Refining Men-strikes as practiced by younger Kenshi, Part 1



Kihon practice makes perfect

Takasoe Masashi (Yamanashi) 7th Dan, Kyoshi
Born in Yamanashi Prefecture in 1978. After graduating from Horikoshi Gakuen High School, he went on to study at Asia University. After working for the Yamanashi Prefectural Police, he is currently an assistant professor at the National Police Academy. He has participated in the All Japan Championships, the All Japan East-West Tournament and the All Japan Inter-Prefectural Tournament.

Embodying strength and integrity
Aiming for the Ideal Men-strike

When it comes to Men-strikes, the phrase “fair and square, head-to-head” is probably the most appropriate. In baseball, it would be a “straight pitch”. Of course, there is a lot of flair to be found in strikes that vary in angle and in techniques that respond to them, but I believe that the real beauty of Men-strikes lies in expressing oneself through aggressive Shikake-waza. In my own training, I aim to embody strength and integrity, based on the spirit of fairness and honesty.

1. Vocalize loudly, swing big, strike straight

Men is most open to attack, but at the same time the most distant and difficult part to strike accurately. Therefore, it is important to acquire the basic, big striking techniques by practicing as many strikes as possible in Yakusoku- (agreed upon) and Uchikomi-geiko.

Currently, I am in a position to instruct police officers from all over Japan at the National Police Academy. Since most of the students are lower Dan students, I make sure to show them examples, use correct Kendo terminology, and explain in simple terms. The main content of the training is basic movements and Shikake-waza. For Shomen-strikes (straight Men-strikes), we teach the students to take big swings and strike straight. Depending on the skill level, I may also advise to swing over the head and strike straight (head-on) with a strong voice from the bottom of the stomach. It’s simple, it’s the basis of striking, and it is all about consistent effort.

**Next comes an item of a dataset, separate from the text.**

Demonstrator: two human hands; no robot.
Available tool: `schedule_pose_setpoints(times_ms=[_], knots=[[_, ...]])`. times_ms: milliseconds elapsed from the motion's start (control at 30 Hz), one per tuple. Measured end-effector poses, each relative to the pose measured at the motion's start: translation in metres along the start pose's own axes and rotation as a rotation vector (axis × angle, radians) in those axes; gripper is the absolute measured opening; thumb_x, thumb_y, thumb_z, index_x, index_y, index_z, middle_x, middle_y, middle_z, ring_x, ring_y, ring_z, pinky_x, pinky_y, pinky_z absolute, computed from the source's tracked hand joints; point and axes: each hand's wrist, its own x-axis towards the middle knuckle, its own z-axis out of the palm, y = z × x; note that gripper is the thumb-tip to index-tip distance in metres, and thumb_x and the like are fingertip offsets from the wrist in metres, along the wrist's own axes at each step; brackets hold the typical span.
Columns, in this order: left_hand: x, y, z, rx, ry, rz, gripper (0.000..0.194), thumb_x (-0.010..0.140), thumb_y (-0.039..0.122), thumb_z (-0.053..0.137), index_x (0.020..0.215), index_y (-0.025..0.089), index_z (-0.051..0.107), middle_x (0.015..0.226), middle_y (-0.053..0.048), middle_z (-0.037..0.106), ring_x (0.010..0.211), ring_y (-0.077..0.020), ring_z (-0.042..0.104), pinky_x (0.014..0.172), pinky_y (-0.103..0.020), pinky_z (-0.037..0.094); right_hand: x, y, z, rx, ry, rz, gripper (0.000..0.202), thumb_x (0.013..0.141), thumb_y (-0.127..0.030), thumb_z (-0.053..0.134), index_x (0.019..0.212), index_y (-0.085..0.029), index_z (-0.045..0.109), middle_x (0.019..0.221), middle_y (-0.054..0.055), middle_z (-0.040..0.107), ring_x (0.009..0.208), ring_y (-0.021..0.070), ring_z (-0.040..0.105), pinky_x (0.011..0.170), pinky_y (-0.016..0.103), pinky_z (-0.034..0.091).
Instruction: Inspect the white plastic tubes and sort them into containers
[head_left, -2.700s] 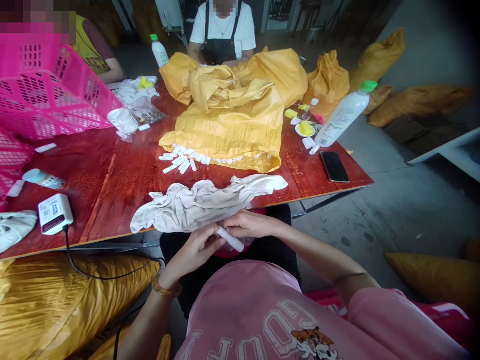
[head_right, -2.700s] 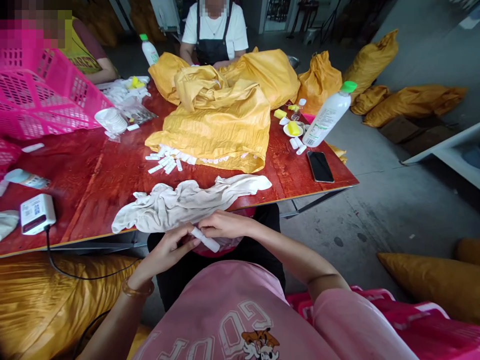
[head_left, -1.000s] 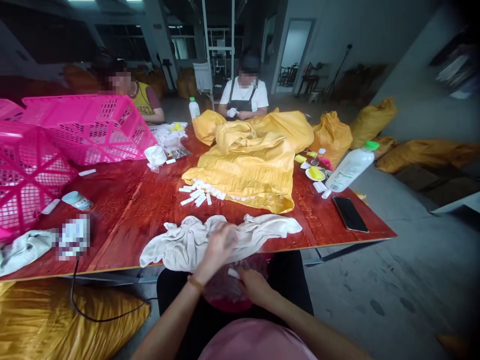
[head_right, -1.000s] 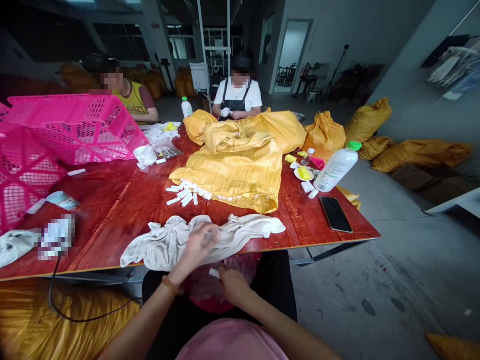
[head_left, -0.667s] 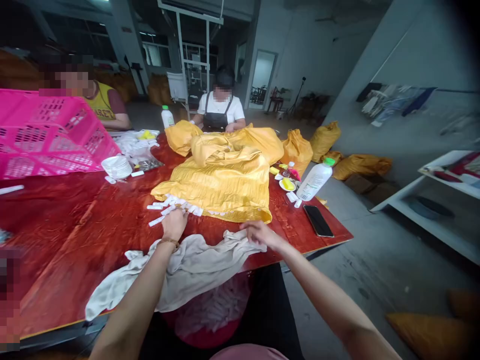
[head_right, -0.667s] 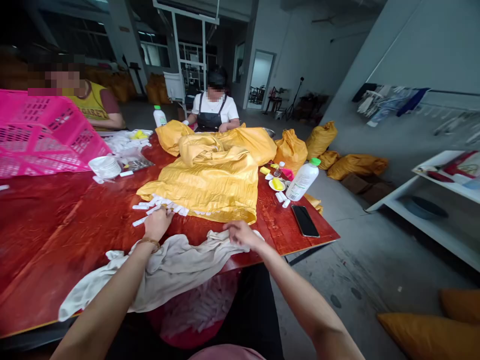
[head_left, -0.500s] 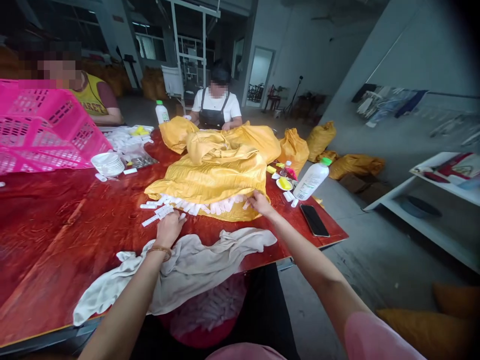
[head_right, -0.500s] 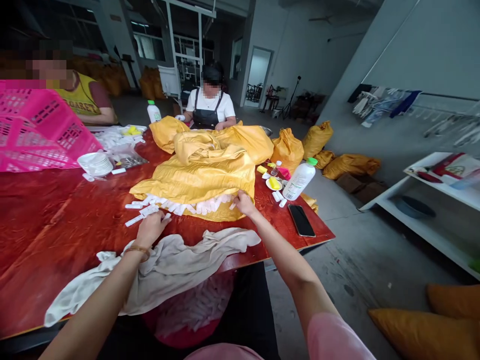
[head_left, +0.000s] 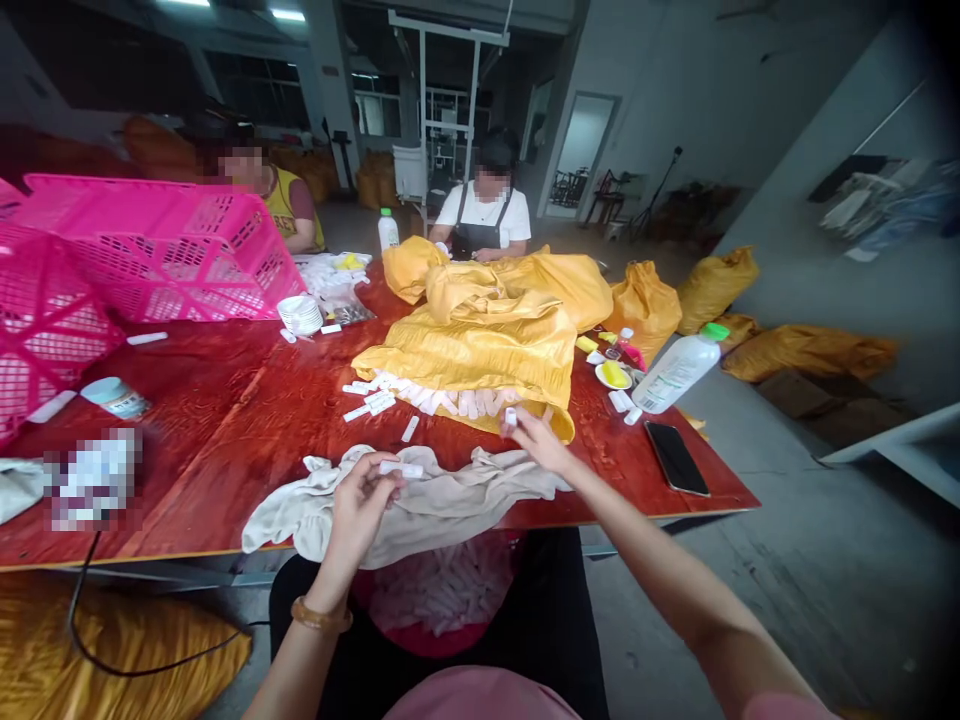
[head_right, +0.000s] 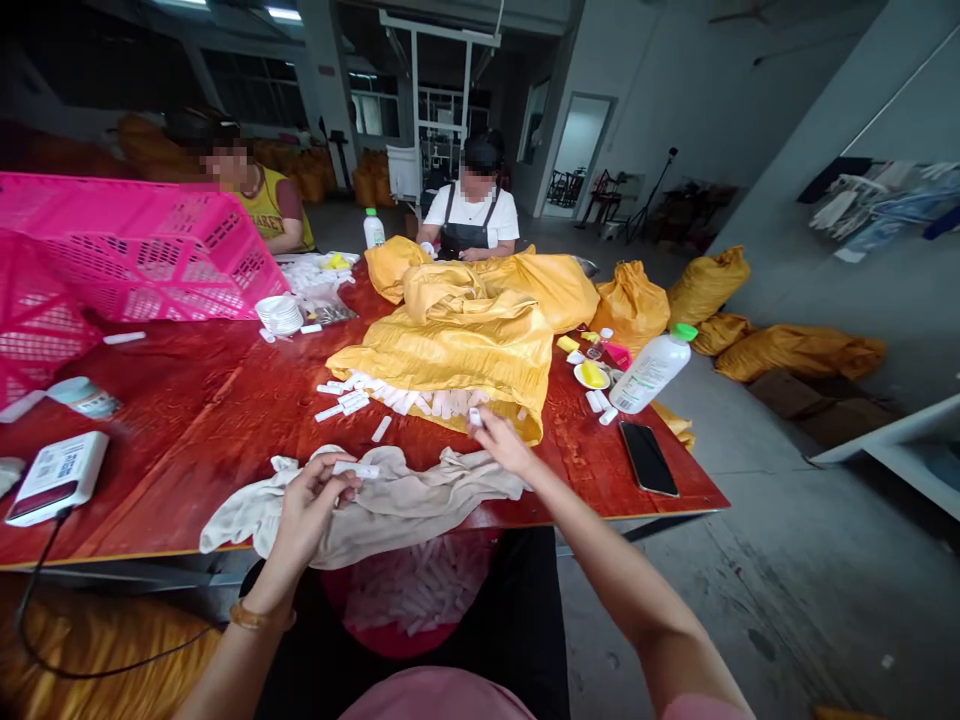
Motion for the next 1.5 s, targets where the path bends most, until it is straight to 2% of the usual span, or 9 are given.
schedule_pose_setpoints(times_ms=[100,233,433,633,733,1033,1133,1300,1500], knots=[[-0.024,0.019,0.014,-0.028,0.012,0.062,0.024,0.089,0.037,0.063,0.102,0.018,0.063,0.074,-0.001,0.069,0.061,-0.0141,0.063,0.057,-0.025,0.051,-0.043,-0.05,0.026,0.447,0.025,-0.079,0.027,0.103,-0.035,0.038,0.118,-0.017,0.053,0.101,0.006,0.064,0.09,0.0167,0.062,0.084,0.03,0.048],[-0.05,0.04,0.029,0.261,-0.026,0.273,0.024,0.092,0.035,0.062,0.111,0.022,0.067,0.088,-0.003,0.073,0.071,-0.016,0.068,0.07,-0.029,0.055,-0.079,-0.099,0.043,0.58,-0.009,-0.093,0.024,0.1,-0.039,0.049,0.104,-0.018,0.058,0.097,0.004,0.061,0.09,0.0168,0.057,0.083,0.028,0.045],[-0.074,0.048,0.02,0.579,-0.143,0.6,0.023,0.094,0.023,0.06,0.116,0.025,0.068,0.103,-0.006,0.074,0.091,-0.0209,0.069,0.09,-0.033,0.053,-0.096,-0.107,0.044,0.54,0.005,-0.123,0.023,0.101,-0.037,0.047,0.105,-0.017,0.059,0.092,0.003,0.062,0.084,0.0158,0.058,0.077,0.026,0.046],[-0.079,0.045,0.018,0.439,-0.229,0.248,0.022,0.092,0.034,0.062,0.106,0.02,0.072,0.095,-0.005,0.075,0.084,-0.0194,0.07,0.076,-0.028,0.055,-0.102,-0.111,0.073,0.012,0.244,-0.27,0.024,0.102,-0.022,0.039,0.116,-0.016,0.058,0.097,0.011,0.061,0.091,0.022,0.058,0.081,0.033,0.048],[-0.077,0.038,0.024,0.311,-0.222,0.069,0.031,0.091,0.041,0.063,0.105,0.016,0.073,0.078,-0.003,0.072,0.067,-0.0161,0.066,0.064,-0.025,0.053,-0.1,-0.117,0.081,0.052,0.249,-0.285,0.022,0.102,-0.022,0.039,0.112,-0.016,0.058,0.094,0.009,0.06,0.088,0.0206,0.057,0.078,0.032,0.049],[-0.067,0.033,0.01,0.338,-0.252,0.321,0.011,0.091,0.028,0.064,0.094,0.019,0.069,0.086,-0.001,0.068,0.076,-0.0136,0.062,0.071,-0.023,0.048,-0.103,-0.125,0.053,0.659,-0.087,-0.158,0.021,0.098,-0.036,0.053,0.101,-0.016,0.06,0.083,0.0,0.06,0.073,0.0121,0.056,0.066,0.021,0.043],[-0.067,0.036,0.016,0.366,-0.357,0.35,0.016,0.096,0.024,0.056,0.085,0.018,0.067,0.079,-0.001,0.064,0.075,-0.0129,0.059,0.071,-0.023,0.045,-0.105,-0.125,0.057,0.604,-0.047,-0.163,0.019,0.099,-0.03,0.049,0.105,-0.016,0.06,0.089,0.003,0.063,0.077,0.0138,0.059,0.071,0.022,0.044],[-0.079,0.034,0.029,0.346,-0.24,0.297,0.02,0.097,0.023,0.053,0.08,0.017,0.062,0.072,0.001,0.056,0.069,-0.0124,0.053,0.069,-0.024,0.042,-0.108,-0.123,0.061,0.487,0.049,-0.099,0.018,0.095,-0.024,0.05,0.107,-0.016,0.06,0.097,0.007,0.064,0.083,0.0171,0.058,0.077,0.027,0.044],[-0.085,0.027,0.024,0.269,-0.332,0.36,0.021,0.097,0.021,0.053,0.077,0.018,0.06,0.07,0.001,0.057,0.067,-0.0128,0.053,0.066,-0.024,0.041,-0.11,-0.12,0.054,1.109,-0.475,-0.011,0.022,0.095,-0.036,0.054,0.1,-0.016,0.06,0.062,-0.007,0.043,0.049,0.0074,0.034,0.049,0.019,0.033]])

2. Kihon Keiko with emphasis on stability of the body

Everyone wants to strike as fast as possible from as far as possible. The more this feeling prevails, the more forceful you become and the more unstable your body becomes. If you are not careful, you may not be able to reach your opponent’s Men, airswing, and disrupt your posture. In addition, when you strike head-on, contact with the body is inevitable. You want to learn to use your body in a stable manner from start to finish, without being knocked away or disrupting your posture. With this in mind, I pay attention to the following points in basic training.

Know your Maai and strike with ease

It is necessary to practice with the intention of striking from far distance. However, it is counterproductive to strike from a far distance without knowing the distance between where you can strike and where you cannot strike. In order to grasp the timing in which I can strike within one step without difficulty, I thoroughly practice striking from a relaxed start. How to get into the Maai is important when attacking and defending against an opponent, but I think it is important to feel the Issoku Itto no Maai through repeated practice and let it sink into the body memory.